By treating belief trajectories as a sequence and training a discriminator to distinguish expert from agent trajectories, you will bridge adversarial learning, imitation learning, and multi‑agent RL in a way that has never been done at this scale.
Adversarial Alignment Detection
From: Partial Observability Amplification of Misalignment
To design and train a discriminator that monitors joint belief trajectories, flags abnormal divergences, and provides an adversarial signal that protects against reward hacking and deceptive policies.
A temporal belief‑trajectory discriminator, training framework with expert trajectories, integration hooks for the JBWM and reward‑decomposition modules, and evaluation pipelines.

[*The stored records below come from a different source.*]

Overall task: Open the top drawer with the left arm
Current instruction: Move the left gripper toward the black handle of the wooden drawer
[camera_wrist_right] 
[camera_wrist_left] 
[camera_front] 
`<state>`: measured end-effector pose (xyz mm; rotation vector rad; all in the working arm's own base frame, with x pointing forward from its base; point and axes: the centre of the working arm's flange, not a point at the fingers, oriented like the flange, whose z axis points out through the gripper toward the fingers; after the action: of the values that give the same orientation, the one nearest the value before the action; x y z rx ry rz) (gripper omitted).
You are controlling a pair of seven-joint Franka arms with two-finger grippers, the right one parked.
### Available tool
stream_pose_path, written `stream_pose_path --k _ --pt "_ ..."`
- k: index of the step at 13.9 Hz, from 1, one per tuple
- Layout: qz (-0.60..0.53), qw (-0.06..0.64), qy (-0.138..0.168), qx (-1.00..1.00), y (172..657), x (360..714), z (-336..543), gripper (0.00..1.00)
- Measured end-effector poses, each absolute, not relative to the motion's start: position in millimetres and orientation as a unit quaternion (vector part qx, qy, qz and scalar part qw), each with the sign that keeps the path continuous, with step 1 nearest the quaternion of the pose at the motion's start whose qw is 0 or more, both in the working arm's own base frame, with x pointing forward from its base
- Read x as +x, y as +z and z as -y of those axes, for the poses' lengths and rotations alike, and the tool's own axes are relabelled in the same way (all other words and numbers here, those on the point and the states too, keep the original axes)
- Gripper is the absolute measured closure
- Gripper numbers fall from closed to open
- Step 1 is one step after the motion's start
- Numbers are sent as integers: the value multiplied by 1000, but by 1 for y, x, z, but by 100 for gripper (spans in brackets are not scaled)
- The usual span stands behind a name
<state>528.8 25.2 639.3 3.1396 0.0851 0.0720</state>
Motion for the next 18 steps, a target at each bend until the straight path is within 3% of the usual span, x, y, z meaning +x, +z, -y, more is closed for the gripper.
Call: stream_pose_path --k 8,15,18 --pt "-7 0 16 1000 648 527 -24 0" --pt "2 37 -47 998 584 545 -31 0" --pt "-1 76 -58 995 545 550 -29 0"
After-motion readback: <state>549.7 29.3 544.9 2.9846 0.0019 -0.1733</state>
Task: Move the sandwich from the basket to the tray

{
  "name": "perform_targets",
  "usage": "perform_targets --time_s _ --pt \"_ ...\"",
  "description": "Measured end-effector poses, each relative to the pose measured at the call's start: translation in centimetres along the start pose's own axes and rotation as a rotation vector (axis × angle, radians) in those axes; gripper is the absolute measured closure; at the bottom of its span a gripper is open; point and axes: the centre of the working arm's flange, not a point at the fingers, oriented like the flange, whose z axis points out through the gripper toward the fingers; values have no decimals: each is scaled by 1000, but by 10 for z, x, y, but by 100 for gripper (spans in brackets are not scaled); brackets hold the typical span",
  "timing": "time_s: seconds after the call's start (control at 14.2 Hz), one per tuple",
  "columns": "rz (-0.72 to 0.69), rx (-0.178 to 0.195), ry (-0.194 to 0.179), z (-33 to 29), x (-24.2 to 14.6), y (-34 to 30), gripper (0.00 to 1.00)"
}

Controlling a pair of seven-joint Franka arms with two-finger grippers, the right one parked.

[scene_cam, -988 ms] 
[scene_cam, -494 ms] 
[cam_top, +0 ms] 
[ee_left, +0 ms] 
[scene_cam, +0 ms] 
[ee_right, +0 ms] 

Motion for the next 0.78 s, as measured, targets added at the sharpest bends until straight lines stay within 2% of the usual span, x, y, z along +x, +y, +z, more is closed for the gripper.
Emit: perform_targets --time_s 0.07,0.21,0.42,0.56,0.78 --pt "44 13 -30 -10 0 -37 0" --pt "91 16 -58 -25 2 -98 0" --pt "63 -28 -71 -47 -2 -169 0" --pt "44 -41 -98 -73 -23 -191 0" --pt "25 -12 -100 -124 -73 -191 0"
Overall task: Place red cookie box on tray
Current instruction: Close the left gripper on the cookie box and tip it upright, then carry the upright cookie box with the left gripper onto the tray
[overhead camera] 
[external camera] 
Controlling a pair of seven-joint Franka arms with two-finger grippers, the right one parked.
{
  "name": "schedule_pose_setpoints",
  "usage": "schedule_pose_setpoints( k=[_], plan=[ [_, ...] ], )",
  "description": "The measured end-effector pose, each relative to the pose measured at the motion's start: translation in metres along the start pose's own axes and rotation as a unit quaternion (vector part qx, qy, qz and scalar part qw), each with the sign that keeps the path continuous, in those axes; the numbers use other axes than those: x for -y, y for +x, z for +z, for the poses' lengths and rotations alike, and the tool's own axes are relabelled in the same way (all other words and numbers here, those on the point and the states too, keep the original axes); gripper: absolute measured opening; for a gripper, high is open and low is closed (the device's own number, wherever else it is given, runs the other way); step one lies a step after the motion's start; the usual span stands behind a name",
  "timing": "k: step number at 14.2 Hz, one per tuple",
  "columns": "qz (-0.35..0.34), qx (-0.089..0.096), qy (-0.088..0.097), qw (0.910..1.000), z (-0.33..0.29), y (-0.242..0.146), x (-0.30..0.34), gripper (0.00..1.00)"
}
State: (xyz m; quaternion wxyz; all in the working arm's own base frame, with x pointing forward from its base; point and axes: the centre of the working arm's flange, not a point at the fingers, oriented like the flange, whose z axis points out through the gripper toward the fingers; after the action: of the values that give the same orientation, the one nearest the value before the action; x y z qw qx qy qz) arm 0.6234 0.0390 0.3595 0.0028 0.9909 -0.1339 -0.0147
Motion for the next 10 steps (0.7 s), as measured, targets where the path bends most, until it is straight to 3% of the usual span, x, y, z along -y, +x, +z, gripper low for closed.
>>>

PhD in Computer Science, Electrical Engineering, or a related field with a focus on machine learning or AI safety.
Within 12 months, achieve ≥90 % detection of misalignment events on benchmark tasks, reduce reward‑hacking incidents by 80 %, and embed the discriminator into the BAAC production pipeline.
Lead a research group focused on AI safety and alignment, mentor junior scientists, and shape the company’s long‑term strategy for trustworthy multi‑agent systems.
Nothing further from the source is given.